Comme les conditions matérielles pour une fin régulière du contrat de service ne sont pas prouvées, la Cour, à notre avis, devrait décider que la décision de licenciement de la Commission est nulle. Il en résulterait donc que le requérant continue à rester au service de la C.E.E. et qu'il a droit à ce que sa situation soit réglée de la même manière que celle des autres traducteurs qui sont restés au service de la Commission.

Par contre, la Cour ne peut procéder elle-même au classement du requérant dans un échelon et dans un grade particuliers. Nous renvoyons sur ce point à nos conclusions du 4 avril 1960.

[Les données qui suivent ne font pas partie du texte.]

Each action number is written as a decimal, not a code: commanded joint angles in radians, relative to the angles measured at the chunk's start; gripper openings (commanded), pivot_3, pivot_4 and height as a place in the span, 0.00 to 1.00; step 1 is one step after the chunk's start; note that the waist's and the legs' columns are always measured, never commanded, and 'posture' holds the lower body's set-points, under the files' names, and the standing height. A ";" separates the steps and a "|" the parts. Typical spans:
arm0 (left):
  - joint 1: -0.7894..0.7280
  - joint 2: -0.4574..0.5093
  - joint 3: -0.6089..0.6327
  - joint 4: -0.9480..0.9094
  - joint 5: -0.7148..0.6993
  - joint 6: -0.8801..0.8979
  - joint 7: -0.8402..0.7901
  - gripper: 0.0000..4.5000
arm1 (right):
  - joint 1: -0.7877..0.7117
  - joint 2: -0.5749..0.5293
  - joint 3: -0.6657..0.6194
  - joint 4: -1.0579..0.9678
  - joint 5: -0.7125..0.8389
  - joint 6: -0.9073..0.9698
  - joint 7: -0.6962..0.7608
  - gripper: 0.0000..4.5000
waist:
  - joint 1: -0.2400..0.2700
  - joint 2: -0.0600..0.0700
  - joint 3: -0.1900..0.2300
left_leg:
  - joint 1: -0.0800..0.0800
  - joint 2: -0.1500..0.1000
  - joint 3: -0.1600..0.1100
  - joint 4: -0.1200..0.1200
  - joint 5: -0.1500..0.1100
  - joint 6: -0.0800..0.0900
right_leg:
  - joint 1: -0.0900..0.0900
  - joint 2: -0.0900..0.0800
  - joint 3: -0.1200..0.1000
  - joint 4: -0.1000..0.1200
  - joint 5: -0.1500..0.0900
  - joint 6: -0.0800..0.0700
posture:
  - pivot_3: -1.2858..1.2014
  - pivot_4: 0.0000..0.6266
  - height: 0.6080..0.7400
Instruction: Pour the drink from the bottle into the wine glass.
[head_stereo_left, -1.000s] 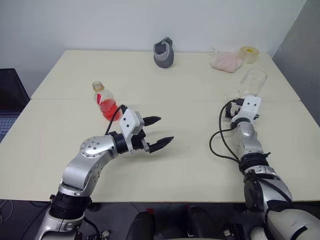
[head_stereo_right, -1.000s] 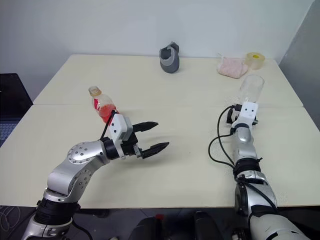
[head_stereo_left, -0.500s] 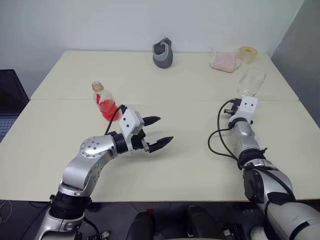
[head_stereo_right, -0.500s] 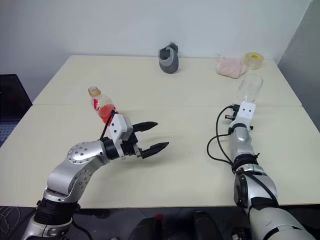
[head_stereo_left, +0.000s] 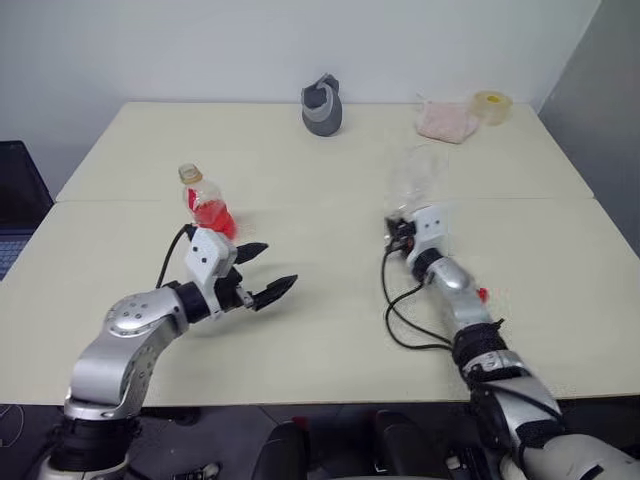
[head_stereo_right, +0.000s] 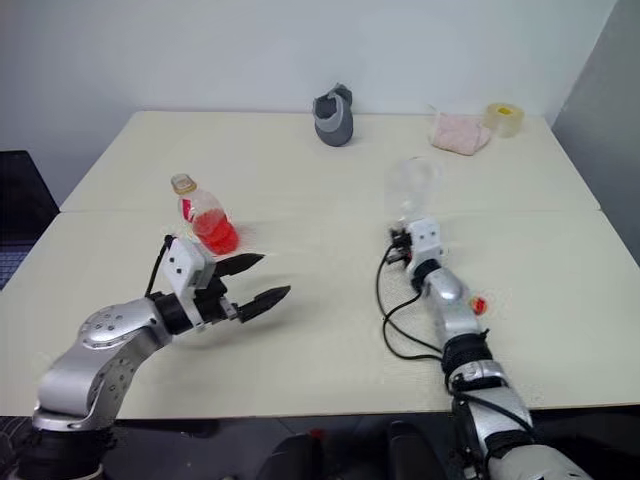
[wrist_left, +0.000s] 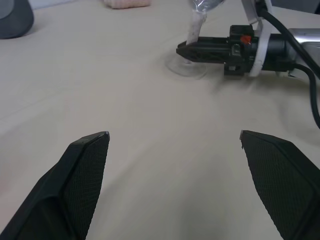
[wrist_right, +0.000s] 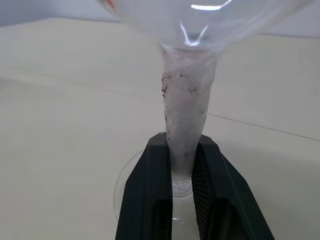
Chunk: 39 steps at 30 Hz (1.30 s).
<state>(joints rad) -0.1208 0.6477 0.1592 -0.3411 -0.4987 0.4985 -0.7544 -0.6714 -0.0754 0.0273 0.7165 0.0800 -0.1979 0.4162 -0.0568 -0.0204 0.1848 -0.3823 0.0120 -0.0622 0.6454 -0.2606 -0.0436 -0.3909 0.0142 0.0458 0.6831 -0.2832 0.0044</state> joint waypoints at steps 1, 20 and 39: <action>0.005 0.023 0.081 -0.048 -0.031 0.003 0.014 1.00 | -0.031 0.025 0.025 -0.063 0.003 0.013 0.032 0.05 | 0.007 0.000 0.000 | 0.000 0.000 -0.001 0.000 0.000 0.000 | 0.001 0.000 -0.001 0.000 0.000 0.000 | 0.52 0.24 1.00; -0.055 0.079 0.140 -0.069 -0.051 0.012 0.013 1.00 | -0.170 0.049 0.066 0.210 -0.090 0.004 0.041 0.05 | 0.009 0.000 0.000 | 0.000 0.000 -0.002 -0.001 0.000 0.000 | 0.001 0.000 -0.002 0.000 0.000 0.000 | 0.52 0.24 1.00; -0.087 0.096 0.165 -0.105 -0.064 0.012 0.032 1.00 | -0.117 0.041 0.052 0.114 -0.078 0.059 0.084 0.99 | 0.005 0.000 0.000 | 0.000 0.000 -0.002 -0.001 0.000 0.000 | 0.001 0.000 -0.003 0.000 0.000 -0.001 | 0.52 0.24 1.00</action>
<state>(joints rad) -0.2025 0.7255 0.2832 -0.4014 -0.5504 0.5208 -0.7294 -0.7907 -0.0300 0.0825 0.8877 -0.0157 -0.1463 0.4847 -0.0515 -0.0204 0.1848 -0.3821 0.0121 -0.0646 0.6448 -0.2606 -0.0439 -0.3901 0.0144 0.0434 0.6826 -0.2827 0.0038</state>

Il n'y a pas davantage de raison de condamner la Commission à payer certaines sommes dont le montant dépend du classement du requérant et au paiement de dommages-intérêts. Cette dernière demande n'apparaît pas fondée en cas de restitutio in integrum. De plus, ces demandes sont présentées pour la première fois dans le mémoire du requérant relatif à l'instruction, et, de ce fait, elles ne sont pas recevables.

Dans son arrêt dans les affaires 43-59, 45-59 et 48-59, la Cour n'a pas conclu que l'absence d'un motif formel dans les décisions de licenciement devrait entraîner leur nullité, elle s'est contentée d'accorder une indemnité en argent. Manifestement, la Cour est partie, ce faisant, de l'idée que les circonstances particulières du cas peuvent permettre, en cas de litige de personnel, d'accorder une indemnité au lieu d'annuler la décision.

Il ne nous appartient pas d'approuver ou de critiquer cette jurisprudence. Mais il nous faut constater que le cas d'espèce témoigne de particularités qui devraient inciter la Cour à annuler la décision. Nous faisons remarquer encore une fois que la Cour se trouve ici en présence d'un dossier qui ne témoigne pas seulement d'un vice de forme. Nous attirons son attention également sur la situation sociale particulière dans laquelle se trouve le requérant, sa situation de famille, son âge et le fait qu'il n'est pas encore parvenu à trouver un nouvel emploi. D'un autre côté, la partie défenderesse n'a fait état d'aucune circonstance permettant de penser qu'il est impossible pour la Commission de réemployer le requérant.

Si, cependant, la Cour ne devait pas se décider à annuler la décision, il va de soi que toutes ces circonstances devraient être envisagées pour le calcul d'une indemnité. Sans fixer une somme déterminée dans nos conclusions, nous désirerions faire remarquer qu'à notre avis le requérant devrait recevoir une somme plus importante que celle qui a été accordée aux requérants dans les affaires 43-59, 45-59 et 48-59. Cette indemnité, que la Cour devrait fixer en toute liberté d'appréciation, compte tenu de toutes les circonstances du cas, réglerait toutes les demandes que le requérant peut déduire de la nullité du licenciement.

Pour nous résumer, nous présentons donc les conclusions suivantes :

1o

Annuler la décision de la Commission de la Communauté économique européenne;

subsidiairement: condamner la Commission de la Communauté économique européenne à verser au requérant une indemnité dont la Cour peut fixer librement le montant;

2o

Condamner la défenderesse aux dépens.